We want to learn the \mu and \sigma of Gaussian random variable y via Bayesian inference. We have some prior beliefs about P(\mu) ~ (normal dist) and P(\sigma) ~ (gamma dist), which we want to update given observations. However, we cannot observe y directly. Instead, we can only take noisy samples z ~ N( y, noise), where noise itself has a gamma prior.

Stan Model

data {
    int<lower=1> F; // number of features
    int<lower=1> M; // total number of noisy samples
    int<lower=1> K; // number of y's (exemplars)
    matrix[F, M] z; // noisy samples (rows are features, columns are samples)

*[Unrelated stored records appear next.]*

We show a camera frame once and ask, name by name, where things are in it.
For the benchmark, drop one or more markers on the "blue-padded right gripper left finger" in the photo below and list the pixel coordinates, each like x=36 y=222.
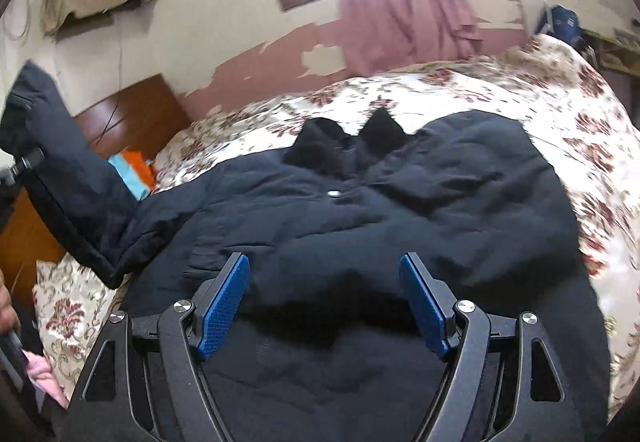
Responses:
x=113 y=399

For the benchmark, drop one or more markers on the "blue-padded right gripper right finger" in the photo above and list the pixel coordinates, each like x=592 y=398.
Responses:
x=503 y=380

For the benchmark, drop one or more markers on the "dark navy padded jacket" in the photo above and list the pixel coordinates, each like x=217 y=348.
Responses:
x=324 y=347

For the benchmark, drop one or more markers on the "person's left hand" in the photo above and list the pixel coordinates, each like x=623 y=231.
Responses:
x=9 y=320

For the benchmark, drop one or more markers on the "pink cloth at left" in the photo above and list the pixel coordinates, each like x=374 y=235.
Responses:
x=40 y=374

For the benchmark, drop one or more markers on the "orange brown blue pillow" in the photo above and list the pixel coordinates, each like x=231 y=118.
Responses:
x=136 y=173

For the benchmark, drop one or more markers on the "brown wooden headboard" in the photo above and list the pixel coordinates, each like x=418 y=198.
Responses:
x=142 y=117

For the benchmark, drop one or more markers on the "floral white bed quilt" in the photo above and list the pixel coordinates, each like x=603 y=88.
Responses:
x=572 y=118

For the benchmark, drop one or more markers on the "wooden side desk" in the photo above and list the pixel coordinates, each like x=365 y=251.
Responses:
x=611 y=55

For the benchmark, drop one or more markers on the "blue backpack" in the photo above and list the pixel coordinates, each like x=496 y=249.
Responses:
x=560 y=23

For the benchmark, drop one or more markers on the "pink window curtain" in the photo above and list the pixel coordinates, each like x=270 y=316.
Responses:
x=382 y=35

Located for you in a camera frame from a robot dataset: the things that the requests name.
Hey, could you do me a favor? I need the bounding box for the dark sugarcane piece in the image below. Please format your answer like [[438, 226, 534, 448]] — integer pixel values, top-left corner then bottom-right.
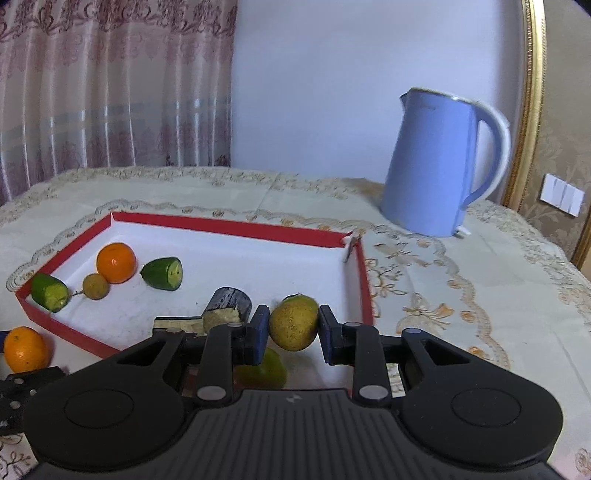
[[201, 287, 252, 334], [152, 316, 205, 336]]

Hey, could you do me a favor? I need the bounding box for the orange mandarin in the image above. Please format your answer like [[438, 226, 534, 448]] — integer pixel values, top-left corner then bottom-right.
[[95, 242, 137, 284], [3, 326, 50, 373]]

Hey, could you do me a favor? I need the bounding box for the green tomato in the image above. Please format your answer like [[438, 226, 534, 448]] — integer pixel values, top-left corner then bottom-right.
[[233, 348, 287, 390]]

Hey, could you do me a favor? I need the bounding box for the yellow-brown longan fruit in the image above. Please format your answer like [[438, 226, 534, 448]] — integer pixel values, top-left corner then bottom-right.
[[269, 294, 318, 352], [82, 273, 110, 300]]

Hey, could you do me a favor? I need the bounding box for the green cucumber piece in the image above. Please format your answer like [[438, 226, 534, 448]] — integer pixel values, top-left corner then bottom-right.
[[140, 257, 183, 291], [31, 272, 70, 313]]

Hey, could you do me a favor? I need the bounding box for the red cardboard tray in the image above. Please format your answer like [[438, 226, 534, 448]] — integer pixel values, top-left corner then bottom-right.
[[9, 211, 374, 358]]

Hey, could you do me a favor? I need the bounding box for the blue electric kettle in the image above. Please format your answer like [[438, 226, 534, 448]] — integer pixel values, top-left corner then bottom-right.
[[380, 87, 512, 237]]

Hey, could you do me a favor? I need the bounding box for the floral pink curtain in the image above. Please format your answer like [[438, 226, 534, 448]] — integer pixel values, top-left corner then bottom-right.
[[1, 0, 238, 202]]

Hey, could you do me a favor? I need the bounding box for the white wall switch panel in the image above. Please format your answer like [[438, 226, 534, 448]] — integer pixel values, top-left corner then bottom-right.
[[540, 174, 585, 217]]

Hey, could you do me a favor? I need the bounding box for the gold wall moulding frame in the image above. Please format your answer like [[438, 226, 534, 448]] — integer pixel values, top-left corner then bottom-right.
[[501, 1, 590, 274]]

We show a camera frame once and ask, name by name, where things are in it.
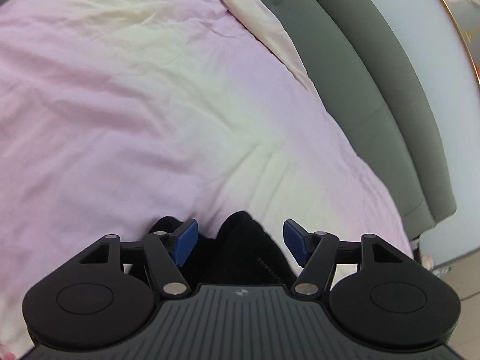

    int<lower=1> exemplar_idx[M]; // list of indices of size M

    // hyper priors
    real mu_mean;
    real<lower=0> mu_sd;

    real<lower=0> sigma_alpha;
    real<lower=0> sigma_beta;

    real<lower=0> noise_alpha; // check what priors to provide
    real<lower=0> noise_beta;

parameters {
    vector[F] mu;
    vector<lower=0>[F] sigma;
    matrix[F, K] y;
    real<lower=0> noise;

model {

    noise ~ gamma(noise_alpha, noise_beta);

    // loop through features
    for (f in 1:F){

        mu[f] ~ normal(mu_mean, mu_sd);
        sigma[f] ~ gamma(sigma_alpha,sigma_beta);

        // loop through y's
        for (k in 1:K){
            y[f, k] ~ normal(mu[f], sigma[f]);

        // multiple z observations
        for (m in 1:M){
            z[f, m] ~ normal(y[f, exemplar_idx[m]], noise);
generated quantities {

vector[F] z_rep;

for (f in 1:F){
        z_rep[f] = y[f, K] + normal_rng(0, noise);


And an example data dictionary (where z is the observation):

data = 
{'mu_mean': 0,
 'mu_sd': 0.5,
 'sigma_alpha': 2,
 'sigma_beta': 2,
 'epsilon_alpha': 1,
 'epsilon_beta': 1,
 'noise': 0.4,
 'F': 1,
 'noise_alpha': 7.5,
 'noise_beta': 1,
 'M': 1,
 'K': 1,
 'z': array([[1.04543573]]),
 'exemplar_idx': [1]}

I’m using MCMC in CmdStanPy to get samples from the approximate mu and sigma posteriors. I’m getting many divergent transitions (dozens per chain) but I’m not sure what needs to be adjusted. Is there an issue with how the stan model is defined / parameter settings or do I need to try a different implementation of MCMC? Thank you!